More of the same. A few reviews, campaign logs, and more reloading press.

A bunch of alternate GURPS posts showed up too, from finding ways to give limited defenses despite using All-Out Attack, to some concepts for looking at Task Difficulty Modifiers and speeding up guns combat.

I also strongly intimated that I had started Dragon Heresy as a real product.

March

26 posts, a slight decrease from February’s 28, and Dragon Heresy saw its first playtest games to try out the rules. Kept on with my schedule of posts; I seem to recall my traffic increasing nicely about this time.

April

Finished up one of my better review series – the GURPS Action line. More reloading presses, including a fun one for April Fool’s Day on the M41 pulse rifle and its ammunition that was very well received.

The GURPSDay traffic on my blog started to increase wonderfully, at least in Blogger hits, though many of those were more than a bit bogus.

The Dragon Heresy manuscript hit 125,000 words, which is about 30% of where it is today. I also did a playtest with 6th level characters. I had a long list of “learned items” that I took away, which informed better writing. You can still see the results of this test in the current draft.

May

I was still keeping up with my blogging schedule at this point. I had delusions of polishing this into a real form by August 2016. I went looking for artists and cartographers – and did wind up spending a bunch of cash on maps.

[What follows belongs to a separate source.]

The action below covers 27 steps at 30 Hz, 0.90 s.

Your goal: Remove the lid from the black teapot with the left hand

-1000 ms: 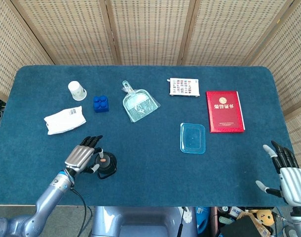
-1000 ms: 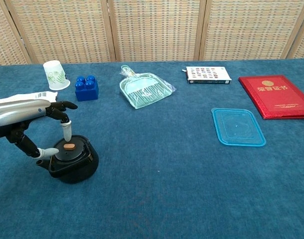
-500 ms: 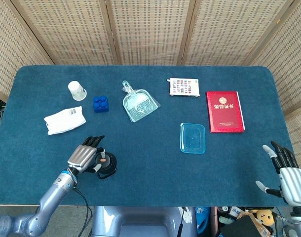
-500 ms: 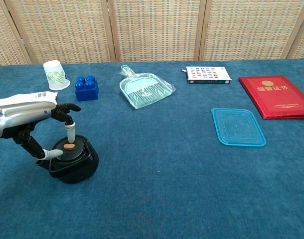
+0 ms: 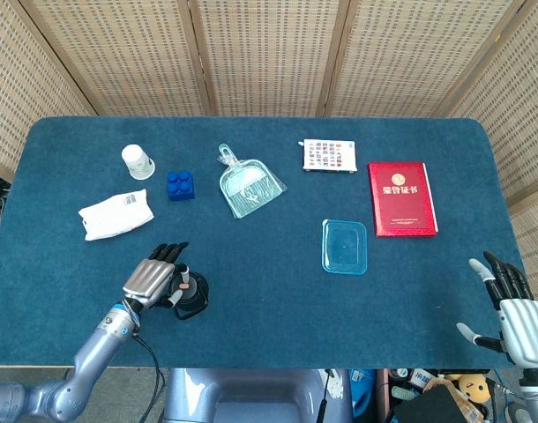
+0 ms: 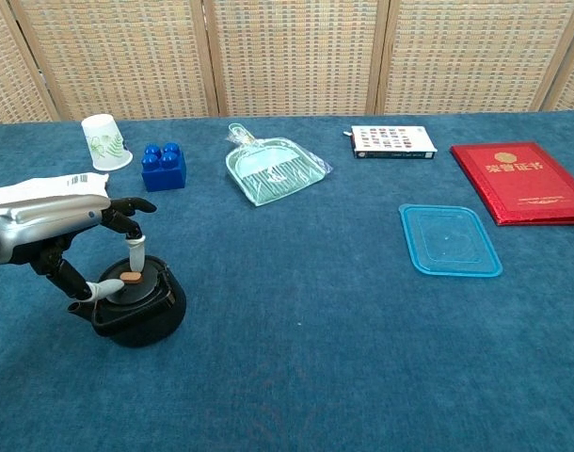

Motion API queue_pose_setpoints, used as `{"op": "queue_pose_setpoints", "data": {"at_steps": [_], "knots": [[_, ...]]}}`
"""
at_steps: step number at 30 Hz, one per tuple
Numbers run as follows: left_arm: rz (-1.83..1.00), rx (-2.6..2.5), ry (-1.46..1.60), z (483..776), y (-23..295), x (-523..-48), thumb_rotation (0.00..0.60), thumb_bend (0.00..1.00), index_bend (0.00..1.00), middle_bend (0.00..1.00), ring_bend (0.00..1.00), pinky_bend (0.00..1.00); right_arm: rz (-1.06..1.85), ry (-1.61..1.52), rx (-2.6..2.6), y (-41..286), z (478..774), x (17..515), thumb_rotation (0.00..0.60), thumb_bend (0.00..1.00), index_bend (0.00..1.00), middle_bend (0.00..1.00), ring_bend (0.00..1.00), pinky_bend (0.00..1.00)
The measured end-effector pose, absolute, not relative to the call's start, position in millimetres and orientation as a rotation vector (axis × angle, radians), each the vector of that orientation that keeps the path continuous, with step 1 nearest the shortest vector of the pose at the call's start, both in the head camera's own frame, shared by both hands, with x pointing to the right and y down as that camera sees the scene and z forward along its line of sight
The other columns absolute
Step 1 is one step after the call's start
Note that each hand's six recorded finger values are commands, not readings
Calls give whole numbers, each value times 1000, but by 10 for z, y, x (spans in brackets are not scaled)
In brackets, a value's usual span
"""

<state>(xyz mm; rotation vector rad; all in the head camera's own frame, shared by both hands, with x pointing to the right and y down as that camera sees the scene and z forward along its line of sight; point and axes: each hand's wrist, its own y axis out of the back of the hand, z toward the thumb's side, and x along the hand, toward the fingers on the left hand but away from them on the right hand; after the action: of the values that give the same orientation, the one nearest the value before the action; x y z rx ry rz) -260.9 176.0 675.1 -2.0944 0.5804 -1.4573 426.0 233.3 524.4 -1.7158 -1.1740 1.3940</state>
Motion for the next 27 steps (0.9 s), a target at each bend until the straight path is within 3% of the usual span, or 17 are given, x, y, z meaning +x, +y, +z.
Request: {"op": "queue_pose_setpoints", "data": {"at_steps": [18, 27], "knots": [[-1461, -2090, 600, 6791, 1766, -2588, 600, 424, 559, 0, 0, 0, 1390, -1177, -1720, 2334, 5240, 4256, 600, 0, 0, 0, 0, 0], [-1416, -2093, 663, 6602, 1663, -2602, 600, 425, 559, 0, 0, 0, 1387, -1177, -1721, 2336, 5235, 4252, 600, 0, 0, 0, 0, 0]]}}
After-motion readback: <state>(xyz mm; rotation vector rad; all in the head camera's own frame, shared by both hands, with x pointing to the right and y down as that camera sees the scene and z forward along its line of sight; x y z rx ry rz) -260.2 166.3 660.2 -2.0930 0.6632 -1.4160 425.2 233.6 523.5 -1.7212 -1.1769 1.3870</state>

A lot of good writeups and a lot of chaos in the Aeon campaign, as we worked out our characters and how to play them. As I was GMing a game and playing in at least one more, I started to fall off the pace of posting, with only 70% of days having a fresh post, down from closer to 100% in Jan-April.

June

It feels like June is the month my GURPS output really started to drop as I headed towards what would become a pretty major milestone in September. The writing stacks up some major to-dos, and at this point I’m still talking about “only one book.” It must be in July and August that it changed. I’m starting to make more noises about the project management side of things, talking about editing, art, cartography, and Kickstarter. I only got 2 Reloading Presses in, out of four that would usually happen in a month.

July

Ah, hah. I notice that my non-Dragon Heresy writing has tapered off, and apologize for it. I’m still in the “finish a complete publishable draft” realm of thought, even though the manuscript is now pushing 300,000 words. I’m aiming at September for a Kickstarter, even. I can see I’m very much lowballing the art, but that’s deliberate, and I haven’t seen how text flows yet, and how art holes show up naturally, and more of them than you’d think.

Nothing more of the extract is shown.